The task >>
Using the listing below, retype exactly the lines starting at the one with "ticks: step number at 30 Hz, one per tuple" and ending at the one with "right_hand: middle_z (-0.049", and include both.

Information provided section start

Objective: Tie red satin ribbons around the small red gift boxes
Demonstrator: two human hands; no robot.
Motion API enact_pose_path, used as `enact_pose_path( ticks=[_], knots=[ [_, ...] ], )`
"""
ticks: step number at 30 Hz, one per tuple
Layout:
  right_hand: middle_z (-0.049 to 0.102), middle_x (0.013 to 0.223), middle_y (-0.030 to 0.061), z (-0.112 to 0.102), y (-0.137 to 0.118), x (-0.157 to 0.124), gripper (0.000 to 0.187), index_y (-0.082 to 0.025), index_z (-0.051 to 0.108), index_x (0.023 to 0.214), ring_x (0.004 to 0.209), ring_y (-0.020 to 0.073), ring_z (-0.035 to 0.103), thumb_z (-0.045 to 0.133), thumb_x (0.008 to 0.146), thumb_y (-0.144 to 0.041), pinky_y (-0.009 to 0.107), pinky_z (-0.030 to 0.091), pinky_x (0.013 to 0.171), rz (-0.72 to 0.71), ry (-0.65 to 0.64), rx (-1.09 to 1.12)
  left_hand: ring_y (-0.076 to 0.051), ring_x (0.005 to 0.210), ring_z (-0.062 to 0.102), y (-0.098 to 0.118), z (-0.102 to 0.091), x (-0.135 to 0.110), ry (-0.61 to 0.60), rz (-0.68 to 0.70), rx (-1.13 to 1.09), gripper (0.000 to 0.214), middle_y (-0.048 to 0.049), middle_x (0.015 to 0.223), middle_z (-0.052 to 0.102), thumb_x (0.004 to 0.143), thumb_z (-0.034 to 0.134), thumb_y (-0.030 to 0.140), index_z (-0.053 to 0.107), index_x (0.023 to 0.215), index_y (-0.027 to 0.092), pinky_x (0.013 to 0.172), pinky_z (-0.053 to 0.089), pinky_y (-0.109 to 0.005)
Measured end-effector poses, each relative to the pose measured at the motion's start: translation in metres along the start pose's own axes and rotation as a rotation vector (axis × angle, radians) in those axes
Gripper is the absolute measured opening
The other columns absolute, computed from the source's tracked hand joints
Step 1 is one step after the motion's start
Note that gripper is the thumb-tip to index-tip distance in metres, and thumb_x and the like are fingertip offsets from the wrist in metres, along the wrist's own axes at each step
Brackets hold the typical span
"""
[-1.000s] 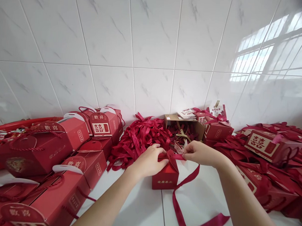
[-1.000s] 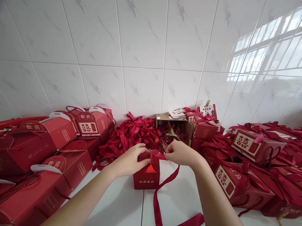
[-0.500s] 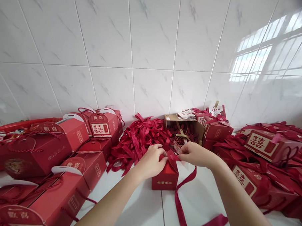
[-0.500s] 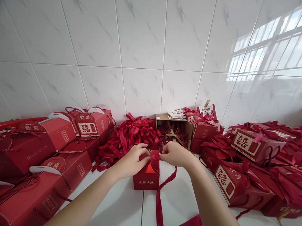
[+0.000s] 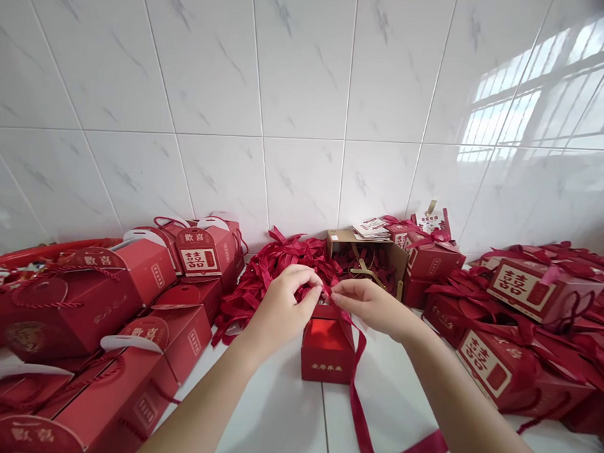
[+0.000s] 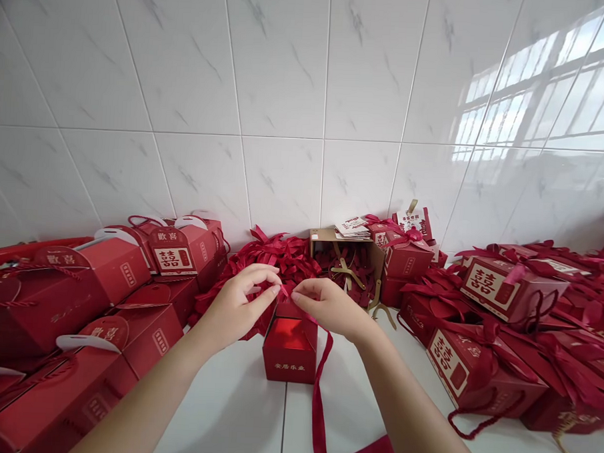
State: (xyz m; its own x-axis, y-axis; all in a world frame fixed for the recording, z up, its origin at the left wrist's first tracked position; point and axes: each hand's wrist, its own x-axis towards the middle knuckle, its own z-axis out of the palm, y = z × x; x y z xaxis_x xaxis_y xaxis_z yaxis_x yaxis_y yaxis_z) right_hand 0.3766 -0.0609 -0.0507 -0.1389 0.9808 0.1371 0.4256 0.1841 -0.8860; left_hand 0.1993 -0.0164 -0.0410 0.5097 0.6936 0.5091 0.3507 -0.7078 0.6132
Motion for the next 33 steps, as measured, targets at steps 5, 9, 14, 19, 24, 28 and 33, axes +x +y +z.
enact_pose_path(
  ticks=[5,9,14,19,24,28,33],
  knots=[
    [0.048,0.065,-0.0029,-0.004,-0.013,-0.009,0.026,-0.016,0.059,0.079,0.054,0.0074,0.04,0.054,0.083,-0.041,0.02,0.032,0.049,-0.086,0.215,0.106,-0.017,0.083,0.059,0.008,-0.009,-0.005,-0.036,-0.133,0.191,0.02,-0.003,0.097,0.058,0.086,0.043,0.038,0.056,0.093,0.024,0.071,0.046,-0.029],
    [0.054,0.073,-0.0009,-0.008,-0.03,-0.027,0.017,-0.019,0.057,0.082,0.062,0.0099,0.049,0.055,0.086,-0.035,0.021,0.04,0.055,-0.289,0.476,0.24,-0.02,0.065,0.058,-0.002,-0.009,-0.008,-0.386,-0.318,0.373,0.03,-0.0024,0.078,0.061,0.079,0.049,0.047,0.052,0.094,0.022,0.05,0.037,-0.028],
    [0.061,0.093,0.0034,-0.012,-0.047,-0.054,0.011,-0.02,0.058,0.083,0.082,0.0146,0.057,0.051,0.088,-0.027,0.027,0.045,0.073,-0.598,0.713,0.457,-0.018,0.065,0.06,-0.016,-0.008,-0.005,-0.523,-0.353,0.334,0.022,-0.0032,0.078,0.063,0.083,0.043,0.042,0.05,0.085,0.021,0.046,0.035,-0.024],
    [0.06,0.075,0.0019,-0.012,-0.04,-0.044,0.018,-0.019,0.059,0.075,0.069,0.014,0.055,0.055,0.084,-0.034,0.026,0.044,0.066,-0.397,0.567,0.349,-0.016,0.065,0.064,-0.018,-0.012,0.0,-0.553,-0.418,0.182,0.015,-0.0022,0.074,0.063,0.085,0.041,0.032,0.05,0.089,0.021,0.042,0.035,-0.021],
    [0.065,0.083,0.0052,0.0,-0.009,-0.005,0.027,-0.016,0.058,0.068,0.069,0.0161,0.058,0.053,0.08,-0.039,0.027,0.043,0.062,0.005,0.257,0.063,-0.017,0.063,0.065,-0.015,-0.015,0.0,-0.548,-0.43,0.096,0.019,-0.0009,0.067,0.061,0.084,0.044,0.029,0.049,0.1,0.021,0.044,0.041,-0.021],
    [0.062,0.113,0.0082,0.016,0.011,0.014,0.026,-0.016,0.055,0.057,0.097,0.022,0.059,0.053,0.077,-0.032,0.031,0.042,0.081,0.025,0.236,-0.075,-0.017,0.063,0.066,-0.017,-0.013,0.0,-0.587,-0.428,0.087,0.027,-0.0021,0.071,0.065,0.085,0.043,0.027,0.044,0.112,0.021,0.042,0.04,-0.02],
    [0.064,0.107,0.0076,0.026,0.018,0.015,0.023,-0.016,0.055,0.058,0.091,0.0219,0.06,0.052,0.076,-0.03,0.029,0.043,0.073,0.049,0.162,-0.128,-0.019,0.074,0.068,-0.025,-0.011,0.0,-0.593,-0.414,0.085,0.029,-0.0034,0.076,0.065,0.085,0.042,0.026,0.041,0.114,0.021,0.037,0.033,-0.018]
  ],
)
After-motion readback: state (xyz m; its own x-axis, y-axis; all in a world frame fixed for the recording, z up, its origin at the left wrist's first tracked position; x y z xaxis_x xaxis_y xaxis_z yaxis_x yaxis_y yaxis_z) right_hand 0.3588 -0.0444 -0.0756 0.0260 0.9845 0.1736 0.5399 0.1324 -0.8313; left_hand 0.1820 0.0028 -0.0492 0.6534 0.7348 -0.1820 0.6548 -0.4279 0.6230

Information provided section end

Result for this task >>
ticks: step number at 30 Hz, one per tuple
Layout:
  right_hand: middle_z (-0.049 to 0.102), middle_x (0.013 to 0.223), middle_y (-0.030 to 0.061), z (-0.112 to 0.102), y (-0.137 to 0.118), x (-0.157 to 0.124), gripper (0.000 to 0.187), index_y (-0.082 to 0.025), index_z (-0.051 to 0.108), index_x (0.023 to 0.214), ring_x (0.004 to 0.209), ring_y (-0.020 to 0.073), ring_z (-0.035 to 0.103), thumb_z (-0.045 to 0.133), thumb_x (0.008 to 0.146), thumb_y (-0.144 to 0.041), pinky_y (-0.009 to 0.107), pinky_z (-0.030 to 0.091), pinky_x (0.013 to 0.171), rz (-0.72 to 0.71), ry (-0.65 to 0.64), rx (-1.09 to 1.12)

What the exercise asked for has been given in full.